United Express logged 134 days without a single cancellation during 2025, and Connection Saver saved more than one million potential missed connections during the year, a 42% increase over 2024.
United delivered strong fourth-quarter results despite challenges, including the government shutdown, as brand-loyal customers chose the United experience.
Compared to the year ago period, diverse revenue sources continued to grow: premium revenue was up 9% for the fourth quarter and 11% for the full year, loyalty revenue was up 10% for the fourth quarter and 9% for the full year, and revenue from Basic Economy grew 7% for the fourth quarter and 5% for the full year.
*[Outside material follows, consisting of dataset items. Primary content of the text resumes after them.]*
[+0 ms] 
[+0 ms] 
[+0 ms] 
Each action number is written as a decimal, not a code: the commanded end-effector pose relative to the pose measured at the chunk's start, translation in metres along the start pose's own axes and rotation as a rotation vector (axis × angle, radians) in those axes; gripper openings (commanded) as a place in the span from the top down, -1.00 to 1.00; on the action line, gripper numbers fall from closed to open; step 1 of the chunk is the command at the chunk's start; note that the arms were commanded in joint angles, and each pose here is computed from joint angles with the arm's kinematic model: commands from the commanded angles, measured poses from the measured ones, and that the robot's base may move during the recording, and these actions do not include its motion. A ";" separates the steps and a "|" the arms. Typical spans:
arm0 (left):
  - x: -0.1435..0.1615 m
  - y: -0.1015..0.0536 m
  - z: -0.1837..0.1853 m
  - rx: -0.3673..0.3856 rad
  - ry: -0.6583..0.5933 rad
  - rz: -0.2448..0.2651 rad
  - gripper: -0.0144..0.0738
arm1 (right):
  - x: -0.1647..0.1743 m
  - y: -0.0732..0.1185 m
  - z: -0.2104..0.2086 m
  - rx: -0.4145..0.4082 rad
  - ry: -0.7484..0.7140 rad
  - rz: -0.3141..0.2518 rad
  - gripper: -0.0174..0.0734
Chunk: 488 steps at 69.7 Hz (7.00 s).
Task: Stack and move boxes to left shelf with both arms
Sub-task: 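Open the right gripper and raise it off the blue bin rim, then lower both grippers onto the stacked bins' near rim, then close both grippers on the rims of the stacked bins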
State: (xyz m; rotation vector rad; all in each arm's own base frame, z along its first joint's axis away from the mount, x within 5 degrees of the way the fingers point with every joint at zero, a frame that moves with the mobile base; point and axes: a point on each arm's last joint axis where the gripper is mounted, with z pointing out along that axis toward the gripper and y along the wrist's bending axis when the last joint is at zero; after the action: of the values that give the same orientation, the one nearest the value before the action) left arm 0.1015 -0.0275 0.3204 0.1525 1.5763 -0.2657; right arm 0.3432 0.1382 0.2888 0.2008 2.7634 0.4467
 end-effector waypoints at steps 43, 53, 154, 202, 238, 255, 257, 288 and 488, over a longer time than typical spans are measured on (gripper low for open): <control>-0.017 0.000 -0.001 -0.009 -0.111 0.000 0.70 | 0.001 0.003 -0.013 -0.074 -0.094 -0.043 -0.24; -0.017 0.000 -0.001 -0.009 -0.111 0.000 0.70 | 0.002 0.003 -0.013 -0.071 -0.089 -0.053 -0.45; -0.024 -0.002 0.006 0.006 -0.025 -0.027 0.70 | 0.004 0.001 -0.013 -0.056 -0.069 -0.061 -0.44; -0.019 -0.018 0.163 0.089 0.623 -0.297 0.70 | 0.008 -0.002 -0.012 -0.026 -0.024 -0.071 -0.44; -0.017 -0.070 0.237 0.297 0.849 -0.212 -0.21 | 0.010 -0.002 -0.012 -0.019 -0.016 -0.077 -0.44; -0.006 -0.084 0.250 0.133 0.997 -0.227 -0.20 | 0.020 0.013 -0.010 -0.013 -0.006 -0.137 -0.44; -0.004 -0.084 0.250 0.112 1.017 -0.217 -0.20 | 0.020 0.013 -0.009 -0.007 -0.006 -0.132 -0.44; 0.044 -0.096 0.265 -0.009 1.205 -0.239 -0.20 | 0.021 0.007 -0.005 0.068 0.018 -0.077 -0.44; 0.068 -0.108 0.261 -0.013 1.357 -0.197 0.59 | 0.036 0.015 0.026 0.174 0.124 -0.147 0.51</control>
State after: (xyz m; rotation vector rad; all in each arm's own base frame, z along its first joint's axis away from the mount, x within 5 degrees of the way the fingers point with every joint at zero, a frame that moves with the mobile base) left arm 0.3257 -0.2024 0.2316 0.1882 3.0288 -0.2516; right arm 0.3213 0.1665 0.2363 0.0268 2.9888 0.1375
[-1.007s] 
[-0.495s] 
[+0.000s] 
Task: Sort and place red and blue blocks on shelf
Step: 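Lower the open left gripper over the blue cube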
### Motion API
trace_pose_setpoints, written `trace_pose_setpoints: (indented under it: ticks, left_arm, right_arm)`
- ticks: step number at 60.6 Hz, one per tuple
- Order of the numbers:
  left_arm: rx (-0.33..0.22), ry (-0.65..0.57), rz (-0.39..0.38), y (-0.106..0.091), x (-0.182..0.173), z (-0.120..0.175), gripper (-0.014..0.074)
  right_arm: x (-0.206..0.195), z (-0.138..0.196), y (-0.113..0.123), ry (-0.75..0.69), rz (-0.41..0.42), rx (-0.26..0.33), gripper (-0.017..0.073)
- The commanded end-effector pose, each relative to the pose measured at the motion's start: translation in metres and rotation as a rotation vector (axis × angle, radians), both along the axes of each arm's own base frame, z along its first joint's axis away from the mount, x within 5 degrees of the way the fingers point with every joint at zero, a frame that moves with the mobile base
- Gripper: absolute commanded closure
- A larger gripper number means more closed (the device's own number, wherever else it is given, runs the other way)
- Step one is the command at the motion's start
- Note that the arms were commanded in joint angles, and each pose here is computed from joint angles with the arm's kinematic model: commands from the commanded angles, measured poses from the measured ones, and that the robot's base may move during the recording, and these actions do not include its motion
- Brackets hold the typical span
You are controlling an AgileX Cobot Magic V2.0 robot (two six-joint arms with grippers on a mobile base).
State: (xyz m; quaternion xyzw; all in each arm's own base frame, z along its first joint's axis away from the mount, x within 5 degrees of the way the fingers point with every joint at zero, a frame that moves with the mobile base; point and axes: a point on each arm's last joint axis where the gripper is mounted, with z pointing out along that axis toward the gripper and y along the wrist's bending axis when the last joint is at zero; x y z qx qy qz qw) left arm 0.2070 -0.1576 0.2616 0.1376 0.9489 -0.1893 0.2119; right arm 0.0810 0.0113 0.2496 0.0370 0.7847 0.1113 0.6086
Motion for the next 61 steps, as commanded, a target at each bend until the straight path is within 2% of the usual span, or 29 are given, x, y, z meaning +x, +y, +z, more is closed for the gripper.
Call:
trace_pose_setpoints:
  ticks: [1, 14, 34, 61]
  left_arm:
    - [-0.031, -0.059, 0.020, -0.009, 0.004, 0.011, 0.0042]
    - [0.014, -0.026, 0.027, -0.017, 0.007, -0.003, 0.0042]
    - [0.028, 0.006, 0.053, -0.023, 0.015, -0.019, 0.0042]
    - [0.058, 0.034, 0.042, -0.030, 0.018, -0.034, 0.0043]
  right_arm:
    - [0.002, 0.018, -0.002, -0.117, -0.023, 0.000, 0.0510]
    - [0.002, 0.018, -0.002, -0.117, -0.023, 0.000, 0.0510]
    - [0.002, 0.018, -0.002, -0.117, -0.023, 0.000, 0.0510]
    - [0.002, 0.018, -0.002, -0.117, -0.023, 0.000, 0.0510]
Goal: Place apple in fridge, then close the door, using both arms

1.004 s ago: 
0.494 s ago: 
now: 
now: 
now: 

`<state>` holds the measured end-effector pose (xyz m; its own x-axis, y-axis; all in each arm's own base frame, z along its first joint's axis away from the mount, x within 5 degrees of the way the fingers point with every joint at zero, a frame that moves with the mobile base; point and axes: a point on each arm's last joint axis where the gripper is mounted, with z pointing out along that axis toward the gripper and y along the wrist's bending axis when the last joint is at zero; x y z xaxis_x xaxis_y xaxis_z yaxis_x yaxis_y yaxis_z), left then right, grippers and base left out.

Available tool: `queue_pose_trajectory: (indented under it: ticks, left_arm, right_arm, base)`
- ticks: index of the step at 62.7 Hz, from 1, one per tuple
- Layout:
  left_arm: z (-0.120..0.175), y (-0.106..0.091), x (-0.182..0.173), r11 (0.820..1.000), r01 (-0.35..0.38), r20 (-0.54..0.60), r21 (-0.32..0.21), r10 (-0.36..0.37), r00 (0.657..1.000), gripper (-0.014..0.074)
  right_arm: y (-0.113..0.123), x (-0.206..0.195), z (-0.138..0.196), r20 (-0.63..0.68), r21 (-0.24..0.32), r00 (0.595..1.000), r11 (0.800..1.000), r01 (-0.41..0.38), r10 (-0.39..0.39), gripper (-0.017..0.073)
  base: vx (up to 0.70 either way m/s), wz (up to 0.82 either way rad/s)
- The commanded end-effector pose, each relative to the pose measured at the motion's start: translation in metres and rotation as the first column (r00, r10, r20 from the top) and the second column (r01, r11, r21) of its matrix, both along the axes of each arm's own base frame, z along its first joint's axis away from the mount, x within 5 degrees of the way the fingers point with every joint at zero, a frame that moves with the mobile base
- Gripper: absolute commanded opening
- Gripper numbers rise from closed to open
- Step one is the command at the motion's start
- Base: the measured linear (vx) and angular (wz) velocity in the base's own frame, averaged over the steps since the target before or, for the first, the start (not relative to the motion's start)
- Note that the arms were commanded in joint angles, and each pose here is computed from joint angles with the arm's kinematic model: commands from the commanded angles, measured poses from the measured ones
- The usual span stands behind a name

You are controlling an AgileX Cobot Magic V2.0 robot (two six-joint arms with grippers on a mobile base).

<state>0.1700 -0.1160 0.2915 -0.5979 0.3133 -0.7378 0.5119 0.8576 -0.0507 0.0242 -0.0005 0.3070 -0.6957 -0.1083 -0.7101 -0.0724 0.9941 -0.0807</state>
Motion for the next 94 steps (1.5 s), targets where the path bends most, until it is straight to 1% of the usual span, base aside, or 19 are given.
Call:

Strong revenue momentum has continued into 2026.
The week ending January 4th was the highest-revenue week in United history, and the week ending January 11th was the highest ticketing week and the highest week for business sales in United history.
The government shutdown in November provided an opportunity to do the right thing by our customers and further build their trust.
The carrier offered all customers a full refund — even if their flights weren’t cancelled — and aggressively promoted that policy in customer communications, including on a dedicated page on the corporate website, and within contact centres.
Customers noticed: November was United’s highest-ever monthly Net Promoter Score. Customer-first policies, combined with the impact on bookings and costs, resulted in an approximately $250 million reduction in pre-tax earnings in the quarter.
Fast and free for MileagePlus® members, Starlink Wi-Fi is now installed on nearly all of the dual-cabin United Express fleet, more than 300 aircraft, with completion expected later this month.
Starlink installations have begun on mainline aircraft and are expected to accelerate rapidly during 2026.
In 2026, United plans to enhance the customer experience as it takes delivery of over 100 narrowbody aircraft and approximately 20 Boeing 787 aircraft – more wide-body aircraft in a year than any U.S. passenger airline since 1988.
United plans to use these new aircraft to profitably expand its network, including its industry-leading international routes and growing domestic network.

The airline also plans on making significant airport upgrades at its Washington Dulles and Houston hubs.